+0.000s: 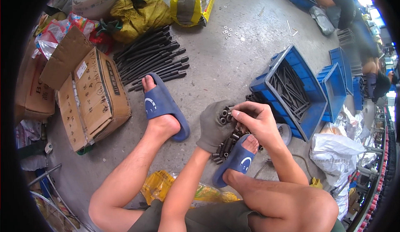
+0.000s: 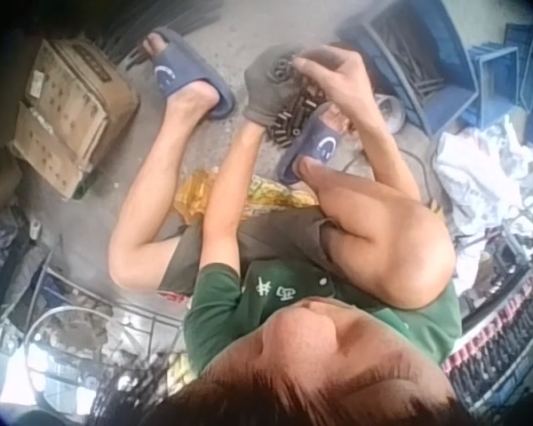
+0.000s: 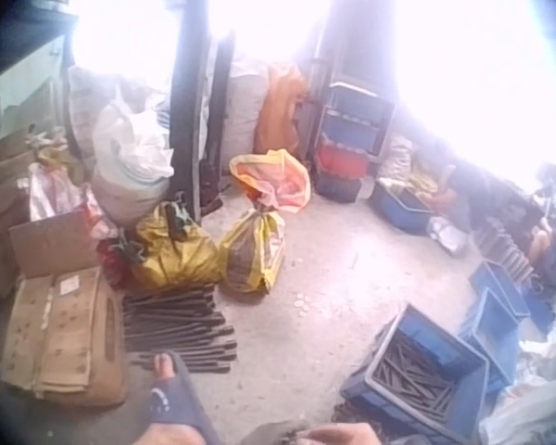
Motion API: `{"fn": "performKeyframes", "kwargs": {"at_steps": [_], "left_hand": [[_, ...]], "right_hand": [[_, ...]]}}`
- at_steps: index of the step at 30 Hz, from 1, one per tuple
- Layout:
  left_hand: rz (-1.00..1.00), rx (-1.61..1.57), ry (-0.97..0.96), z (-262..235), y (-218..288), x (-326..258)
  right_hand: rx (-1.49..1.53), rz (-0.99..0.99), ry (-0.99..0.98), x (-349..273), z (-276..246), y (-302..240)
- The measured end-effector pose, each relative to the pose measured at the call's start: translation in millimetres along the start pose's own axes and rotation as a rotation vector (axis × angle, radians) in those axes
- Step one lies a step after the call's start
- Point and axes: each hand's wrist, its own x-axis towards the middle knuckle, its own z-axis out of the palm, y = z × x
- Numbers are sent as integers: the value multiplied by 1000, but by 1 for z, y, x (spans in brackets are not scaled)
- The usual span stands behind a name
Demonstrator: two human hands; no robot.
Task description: The person assembles metal rods and washers into a central component by hand and secures them using a pneumatic tool.
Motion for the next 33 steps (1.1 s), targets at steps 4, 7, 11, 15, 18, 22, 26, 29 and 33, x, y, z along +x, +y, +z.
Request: {"fn": "performKeyframes", "kwargs": {"at_steps": [4,7,11,15,18,22,26,29,33], "left_hand": [[-9,20,-16,0,-4,-2],[37,53,-26,-1,-1,-1],[59,70,-24,0,-2,-2],[40,66,-35,-3,-4,-3],[85,66,13,2,3,1],[-29,17,19,-4,1,0],[-82,-12,68,-5,-1,1],[-64,-28,55,-8,-8,1],[-28,15,74,-7,-8,3]], "right_hand": [[-149,-71,-19,10,1,-5],[-320,-174,-21,14,1,-9],[-350,-94,-52,11,0,-19],[-201,-133,-42,4,5,-8],[-433,-422,48,4,13,2],[-540,-527,74,9,17,3],[-620,-748,129,15,19,16],[-619,-847,147,19,24,17],[-676,-982,137,26,19,22]]}}
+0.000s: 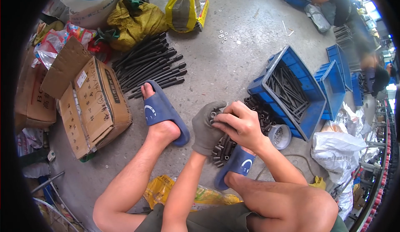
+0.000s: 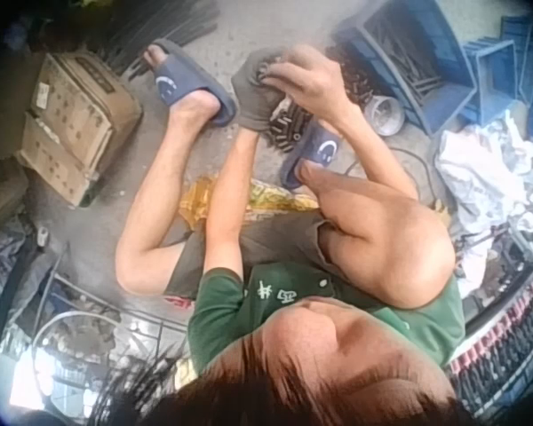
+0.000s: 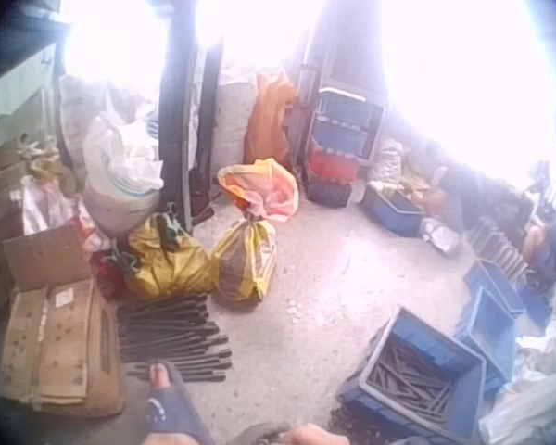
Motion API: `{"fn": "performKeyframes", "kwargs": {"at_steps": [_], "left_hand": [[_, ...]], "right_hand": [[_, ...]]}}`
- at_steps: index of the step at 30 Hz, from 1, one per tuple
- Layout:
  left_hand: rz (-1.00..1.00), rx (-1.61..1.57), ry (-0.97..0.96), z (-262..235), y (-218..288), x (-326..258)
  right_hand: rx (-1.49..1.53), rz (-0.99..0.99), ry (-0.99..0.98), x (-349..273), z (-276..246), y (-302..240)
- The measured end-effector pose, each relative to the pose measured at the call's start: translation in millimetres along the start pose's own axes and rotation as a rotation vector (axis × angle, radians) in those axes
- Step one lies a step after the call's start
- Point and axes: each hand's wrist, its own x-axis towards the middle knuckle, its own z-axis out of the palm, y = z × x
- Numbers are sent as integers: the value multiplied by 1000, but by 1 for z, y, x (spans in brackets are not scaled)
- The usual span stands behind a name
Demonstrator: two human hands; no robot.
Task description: The person assembles metal rods and washers into a central component by hand and secures them using a pneumatic tool.
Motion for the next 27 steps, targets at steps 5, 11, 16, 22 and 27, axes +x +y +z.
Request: {"fn": "performKeyframes", "kwargs": {"at_steps": [5,11,16,22,27], "left_hand": [[40,7,4,1,2,1],[26,-16,22,-6,4,-1],[0,23,-25,-25,11,-1],[8,-57,34,-5,-2,-10],[25,26,19,-1,-2,-9]], "right_hand": [[-17,-131,-47,4,0,2],[392,529,119,-11,16,-3],[893,1238,649,-108,-26,14],[730,2394,706,-378,-62,-9],[871,2474,-208,-381,-77,-20]]}}
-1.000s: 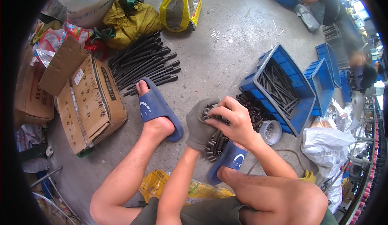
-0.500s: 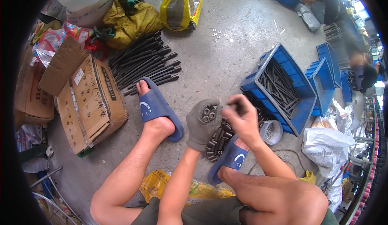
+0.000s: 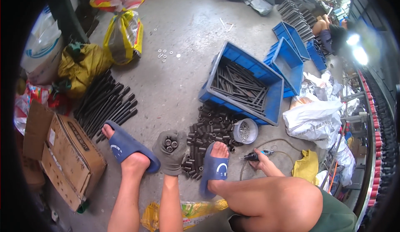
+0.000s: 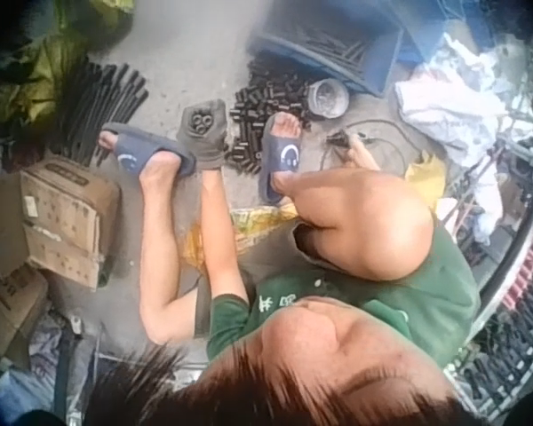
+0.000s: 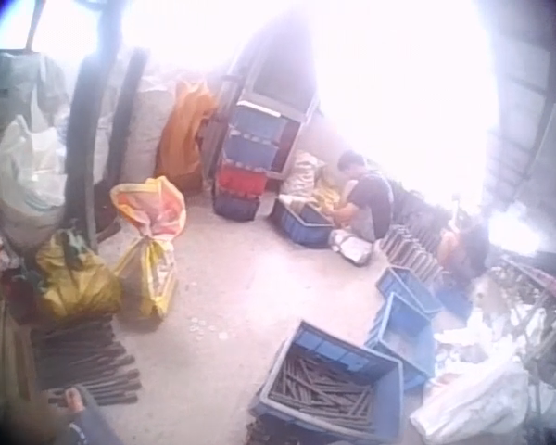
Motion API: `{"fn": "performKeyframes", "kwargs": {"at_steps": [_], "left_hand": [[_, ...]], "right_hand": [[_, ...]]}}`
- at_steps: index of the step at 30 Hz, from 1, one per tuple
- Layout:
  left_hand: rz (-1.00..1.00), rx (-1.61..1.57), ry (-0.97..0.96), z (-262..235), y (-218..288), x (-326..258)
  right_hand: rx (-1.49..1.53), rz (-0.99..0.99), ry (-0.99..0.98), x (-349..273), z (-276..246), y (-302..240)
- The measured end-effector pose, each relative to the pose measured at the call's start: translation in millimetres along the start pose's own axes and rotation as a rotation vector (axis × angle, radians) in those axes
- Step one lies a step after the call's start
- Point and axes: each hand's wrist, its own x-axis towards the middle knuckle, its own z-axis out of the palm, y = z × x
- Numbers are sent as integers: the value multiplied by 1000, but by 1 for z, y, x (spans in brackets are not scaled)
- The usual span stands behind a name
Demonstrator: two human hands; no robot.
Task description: The person assembles metal rods and washers into a central component by hand and secures them using a pneumatic tool.
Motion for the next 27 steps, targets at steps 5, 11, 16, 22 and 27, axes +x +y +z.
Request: {"fn": "performKeyframes", "kwargs": {"at_steps": [5,11,16,22,27], "left_hand": [[-49,-109,-26,8,-4,1],[-323,-252,91,-4,-2,12],[35,-109,122,-14,-18,13],[-1,-53,-26,5,-1,15],[-70,-191,-87,5,-4,15]], "right_hand": [[-506,57,-190,-20,6,1],[332,-806,155,-59,-48,-91],[1008,-1598,-346,-156,35,-170],[681,-1966,-733,-257,216,-192],[271,-2047,-826,-248,273,-205]]}}
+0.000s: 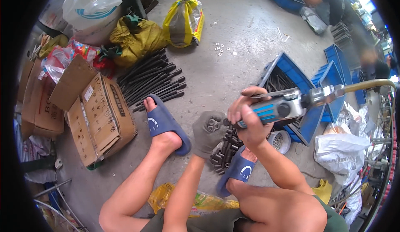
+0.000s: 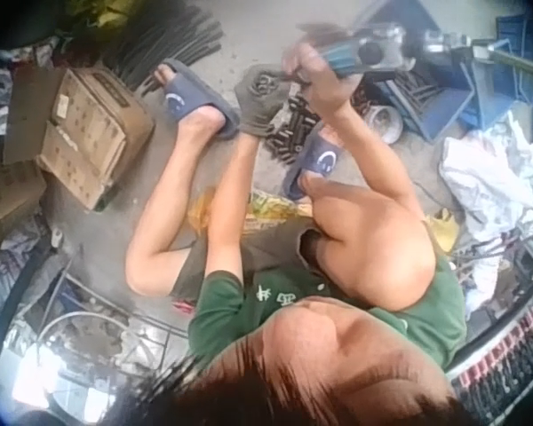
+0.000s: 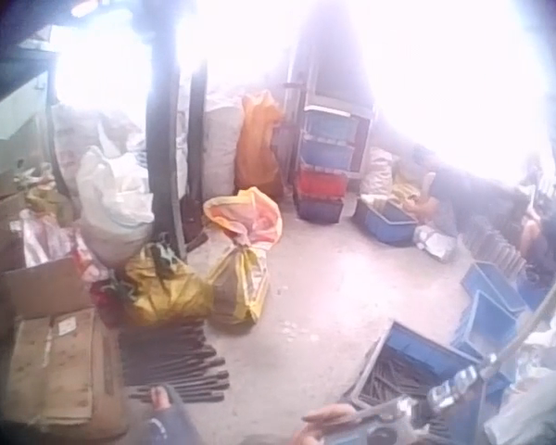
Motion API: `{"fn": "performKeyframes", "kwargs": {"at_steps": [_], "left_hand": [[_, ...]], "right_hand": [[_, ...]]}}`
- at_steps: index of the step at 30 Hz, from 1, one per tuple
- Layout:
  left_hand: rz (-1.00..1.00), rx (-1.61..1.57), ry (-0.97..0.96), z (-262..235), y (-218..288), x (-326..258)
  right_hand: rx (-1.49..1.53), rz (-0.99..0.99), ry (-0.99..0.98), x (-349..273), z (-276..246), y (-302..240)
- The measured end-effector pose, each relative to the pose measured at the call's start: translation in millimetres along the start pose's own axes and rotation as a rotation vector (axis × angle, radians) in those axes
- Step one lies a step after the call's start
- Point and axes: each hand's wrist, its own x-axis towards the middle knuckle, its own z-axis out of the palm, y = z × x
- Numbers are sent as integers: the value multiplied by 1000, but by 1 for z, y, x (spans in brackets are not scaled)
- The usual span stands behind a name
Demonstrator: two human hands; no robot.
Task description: The person assembles metal rods and washers into a central component by hand and secures them using a pneumatic tool.
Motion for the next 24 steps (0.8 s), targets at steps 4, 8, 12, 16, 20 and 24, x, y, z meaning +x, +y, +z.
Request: {"fn": "performKeyframes", "kwargs": {"at_steps": [4,8,12,16,20,24], "left_hand": [[64,157,-24,-3,0,5],[205,151,-14,9,5,19],[46,108,-90,12,-4,17],[144,125,-105,15,-9,24],[222,198,-100,19,-14,29],[232,219,-89,18,-18,36]], "right_hand": [[-68,-30,-122,-3,-5,22],[-206,-41,-166,-5,-3,23],[-541,-95,-281,-2,-13,23],[-449,-76,-149,-1,-5,30],[-516,-24,-152,1,-5,23],[-398,-43,-134,3,-16,36]]}}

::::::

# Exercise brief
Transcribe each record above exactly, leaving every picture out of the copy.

# Expected output
+0.000s: 
+0.000s: 
+0.000s: 
Motion API: `{"fn": "performKeyframes", "kwargs": {"at_steps": [_], "left_hand": [[_, ...]], "right_hand": [[_, ...]]}}`
- at_steps: index of the step at 30 Hz, from 1, one per tuple
- Layout:
  left_hand: rz (-1.00..1.00), rx (-1.61..1.57), ry (-0.97..0.96), z (-262..235), y (-218..288), x (-326..258)
  right_hand: rx (-1.49..1.53), rz (-0.99..0.99), ry (-0.99..0.98), x (-349..273), z (-276..246), y (-302..240)
- The measured end-effector pose, each relative to the pose measured at the call's start: translation in millimetres along the start pose's own axes and rotation as a rotation vector (axis × angle, radians) in those axes
- Step one lies a step after the call's start
- Point and axes: each hand's wrist, its own x-axis towards the middle knuckle, its own z-axis out of the palm, y = z × x
- Numbers are sent as integers: the value multiplied by 1000, but by 1 for z, y, x (spans in brackets are not scaled)
- The usual span stands behind a name
Demonstrator: two human hands; no robot.
Task description: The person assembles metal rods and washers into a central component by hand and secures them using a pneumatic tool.
Motion for the next 33 steps (1.1 s), targets at steps 4, 7, 11, 15, 18, 22, 26, 29 and 33, x, y, z along +x, +y, +z.
Request: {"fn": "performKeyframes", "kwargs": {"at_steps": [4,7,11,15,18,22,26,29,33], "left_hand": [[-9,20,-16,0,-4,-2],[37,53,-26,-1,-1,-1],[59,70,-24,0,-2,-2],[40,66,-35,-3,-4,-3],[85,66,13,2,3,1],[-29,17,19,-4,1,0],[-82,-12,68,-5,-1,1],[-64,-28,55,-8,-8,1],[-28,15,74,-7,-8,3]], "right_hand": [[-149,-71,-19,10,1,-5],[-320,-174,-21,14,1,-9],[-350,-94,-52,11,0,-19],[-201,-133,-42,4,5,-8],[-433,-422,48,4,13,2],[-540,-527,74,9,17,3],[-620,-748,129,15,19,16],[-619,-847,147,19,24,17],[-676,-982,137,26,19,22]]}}
+0.000s: 
+0.000s: 
+0.000s: 
Motion API: `{"fn": "performKeyframes", "kwargs": {"at_steps": [_], "left_hand": [[_, ...]], "right_hand": [[_, ...]]}}`
- at_steps: index of the step at 30 Hz, from 1, one per tuple
- Layout:
  left_hand: rz (-1.00..1.00), rx (-1.61..1.57), ry (-0.97..0.96), z (-262..235), y (-218..288), x (-326..258)
  right_hand: rx (-1.49..1.53), rz (-0.99..0.99), ry (-0.99..0.98), x (-349..273), z (-276..246), y (-302..240)
- The measured end-effector pose, each relative to the pose measured at the call's start: translation in millimetres along the start pose's own axes and rotation as a rotation vector (axis × angle, radians) in those axes
- Step one lies a step after the call's start
- Point and axes: each hand's wrist, its own x-axis towards the middle knuckle, its own z-axis out of the palm, y = z × x
- Numbers are sent as integers: the value multiplied by 1000, but by 1 for z, y, x (spans in brackets are not scaled)
- The usual span stands behind a name
Demonstrator: two human hands; no robot.
Task description: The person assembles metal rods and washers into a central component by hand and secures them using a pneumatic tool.
Motion for the next 27 steps, targets at steps 5, 11, 16, 22 and 27, axes +x +y +z.
Request: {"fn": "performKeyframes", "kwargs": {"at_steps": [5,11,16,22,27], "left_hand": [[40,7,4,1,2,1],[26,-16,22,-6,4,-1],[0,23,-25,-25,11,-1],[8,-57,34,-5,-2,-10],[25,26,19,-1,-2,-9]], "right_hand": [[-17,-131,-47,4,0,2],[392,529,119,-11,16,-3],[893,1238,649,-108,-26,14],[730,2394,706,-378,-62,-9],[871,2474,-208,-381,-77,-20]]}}
-1.000s: 
-0.500s: 
+0.000s: 
+0.000s: 
+0.000s: 
Motion API: `{"fn": "performKeyframes", "kwargs": {"at_steps": [_], "left_hand": [[_, ...]], "right_hand": [[_, ...]]}}`
- at_steps: index of the step at 30 Hz, from 1, one per tuple
- Layout:
  left_hand: rz (-1.00..1.00), rx (-1.61..1.57), ry (-0.97..0.96), z (-262..235), y (-218..288), x (-326..258)
  right_hand: rx (-1.49..1.53), rz (-0.99..0.99), ry (-0.99..0.98), x (-349..273), z (-276..246), y (-302..240)
- The measured end-effector pose, each relative to the pose measured at the call's start: translation in millimetres along the start pose's own axes and rotation as a rotation vector (axis × angle, radians) in those axes
- Step one lies a step after the call's start
- Point and axes: each hand's wrist, its own x-axis towards the middle knuckle, its own z-axis out of the palm, y = z × x
- Numbers are sent as integers: the value multiplied by 1000, but by 1 for z, y, x (spans in brackets are not scaled)
- The usual span stands behind a name
Demonstrator: two human hands; no robot.
Task description: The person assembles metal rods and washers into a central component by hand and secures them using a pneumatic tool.
Motion for the next 27 steps, targets at steps 5, 11, 16, 22 and 27, axes +x +y +z.
Request: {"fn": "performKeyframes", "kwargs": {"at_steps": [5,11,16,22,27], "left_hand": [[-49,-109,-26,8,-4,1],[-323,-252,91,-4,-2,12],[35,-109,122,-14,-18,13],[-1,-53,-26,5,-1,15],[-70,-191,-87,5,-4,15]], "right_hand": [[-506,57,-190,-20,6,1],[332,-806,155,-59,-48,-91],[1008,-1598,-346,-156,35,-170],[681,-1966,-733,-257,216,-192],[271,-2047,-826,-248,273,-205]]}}
+0.000s: 
+0.000s: 
+0.000s: 
Motion API: `{"fn": "performKeyframes", "kwargs": {"at_steps": [_], "left_hand": [[_, ...]], "right_hand": [[_, ...]]}}`
- at_steps: index of the step at 30 Hz, from 1, one per tuple
- Layout:
  left_hand: rz (-1.00..1.00), rx (-1.61..1.57), ry (-0.97..0.96), z (-262..235), y (-218..288), x (-326..258)
  right_hand: rx (-1.49..1.53), rz (-0.99..0.99), ry (-0.99..0.98), x (-349..273), z (-276..246), y (-302..240)
- The measured end-effector pose, each relative to the pose measured at the call's start: translation in millimetres along the start pose's own axes and rotation as a rotation vector (axis × angle, radians) in those axes
- Step one lies a step after the call's start
- Point and axes: each hand's wrist, its own x-axis towards the middle knuckle, its own z-axis out of the palm, y = z × x
- Numbers are sent as integers: the value multiplied by 1000, but by 1 for z, y, x (spans in brackets are not scaled)
- The usual span stands behind a name
Demonstrator: two human hands; no robot.
Task description: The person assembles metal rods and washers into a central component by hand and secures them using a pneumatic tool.
Motion for the next 24 steps (0.8 s), targets at steps 4, 8, 12, 16, 20 and 24, x, y, z meaning +x, +y, +z.
Request: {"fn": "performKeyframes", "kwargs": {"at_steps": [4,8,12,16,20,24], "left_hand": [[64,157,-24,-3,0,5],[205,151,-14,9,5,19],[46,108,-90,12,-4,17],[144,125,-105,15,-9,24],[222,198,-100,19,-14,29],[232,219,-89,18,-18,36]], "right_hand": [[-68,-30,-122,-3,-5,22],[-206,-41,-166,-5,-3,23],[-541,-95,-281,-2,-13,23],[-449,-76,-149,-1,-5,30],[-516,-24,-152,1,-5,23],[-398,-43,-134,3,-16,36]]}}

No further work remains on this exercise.